** Opening Provided data block **

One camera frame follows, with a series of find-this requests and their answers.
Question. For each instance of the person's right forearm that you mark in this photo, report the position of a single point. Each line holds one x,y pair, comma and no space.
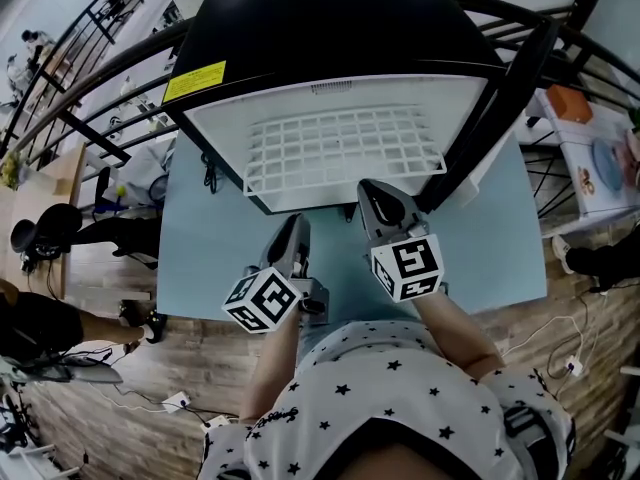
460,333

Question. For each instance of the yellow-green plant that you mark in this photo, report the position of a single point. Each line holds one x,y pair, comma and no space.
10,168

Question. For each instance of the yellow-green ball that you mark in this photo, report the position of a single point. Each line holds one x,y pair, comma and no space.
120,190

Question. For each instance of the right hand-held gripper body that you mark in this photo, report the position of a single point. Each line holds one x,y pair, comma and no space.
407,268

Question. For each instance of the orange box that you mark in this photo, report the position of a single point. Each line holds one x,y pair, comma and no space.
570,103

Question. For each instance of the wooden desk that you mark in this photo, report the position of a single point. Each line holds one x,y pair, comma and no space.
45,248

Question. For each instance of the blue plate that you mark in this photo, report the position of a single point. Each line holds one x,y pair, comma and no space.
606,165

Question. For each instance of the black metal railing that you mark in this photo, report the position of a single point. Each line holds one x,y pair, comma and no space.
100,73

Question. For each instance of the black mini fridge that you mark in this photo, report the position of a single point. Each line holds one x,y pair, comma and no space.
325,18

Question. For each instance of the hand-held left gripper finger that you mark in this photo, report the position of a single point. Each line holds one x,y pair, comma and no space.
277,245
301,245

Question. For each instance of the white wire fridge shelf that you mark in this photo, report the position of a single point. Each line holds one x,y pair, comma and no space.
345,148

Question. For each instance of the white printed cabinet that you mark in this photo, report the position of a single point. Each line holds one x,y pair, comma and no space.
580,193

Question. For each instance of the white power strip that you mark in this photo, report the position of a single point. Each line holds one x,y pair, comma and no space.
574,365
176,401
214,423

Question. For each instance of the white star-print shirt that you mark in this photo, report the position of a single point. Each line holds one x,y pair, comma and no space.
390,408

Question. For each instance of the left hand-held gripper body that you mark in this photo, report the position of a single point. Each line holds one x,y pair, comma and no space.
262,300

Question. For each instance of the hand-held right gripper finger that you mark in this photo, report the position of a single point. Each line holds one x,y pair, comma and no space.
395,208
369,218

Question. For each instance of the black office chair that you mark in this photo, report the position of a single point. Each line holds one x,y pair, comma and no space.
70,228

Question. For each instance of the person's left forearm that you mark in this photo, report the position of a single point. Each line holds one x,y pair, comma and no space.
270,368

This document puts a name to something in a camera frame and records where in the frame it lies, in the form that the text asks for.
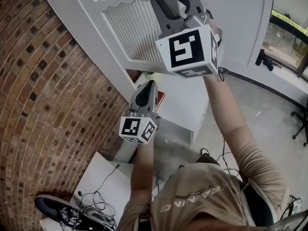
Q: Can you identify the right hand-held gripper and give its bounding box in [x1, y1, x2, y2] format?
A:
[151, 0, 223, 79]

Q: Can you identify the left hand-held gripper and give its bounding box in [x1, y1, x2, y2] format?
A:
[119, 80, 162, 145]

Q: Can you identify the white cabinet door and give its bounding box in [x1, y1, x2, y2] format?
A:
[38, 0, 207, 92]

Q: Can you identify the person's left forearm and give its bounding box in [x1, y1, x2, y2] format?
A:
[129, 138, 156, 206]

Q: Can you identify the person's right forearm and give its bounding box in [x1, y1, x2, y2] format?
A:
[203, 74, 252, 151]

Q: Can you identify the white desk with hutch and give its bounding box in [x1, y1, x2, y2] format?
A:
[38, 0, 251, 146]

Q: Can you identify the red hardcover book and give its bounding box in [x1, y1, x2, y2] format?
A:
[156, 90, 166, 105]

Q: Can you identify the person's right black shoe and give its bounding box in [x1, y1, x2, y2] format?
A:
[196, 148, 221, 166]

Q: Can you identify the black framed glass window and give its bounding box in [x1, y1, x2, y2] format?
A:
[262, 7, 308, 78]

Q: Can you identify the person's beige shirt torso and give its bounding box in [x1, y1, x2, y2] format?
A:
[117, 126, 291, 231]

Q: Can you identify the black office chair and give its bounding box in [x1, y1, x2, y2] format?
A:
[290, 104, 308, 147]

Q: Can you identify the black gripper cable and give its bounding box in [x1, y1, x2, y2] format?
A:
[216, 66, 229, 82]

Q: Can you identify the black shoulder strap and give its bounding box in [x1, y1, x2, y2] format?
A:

** Closing Provided data block **

- Your task -
The expected answer is a copy of each line in the records that holds the word "with".

- Task result -
One camera frame follows, with a series of find-this requests and their answers.
Q: Can you identify the white desk with hutch and give its bounding box in [x1, y1, x2, y2] format?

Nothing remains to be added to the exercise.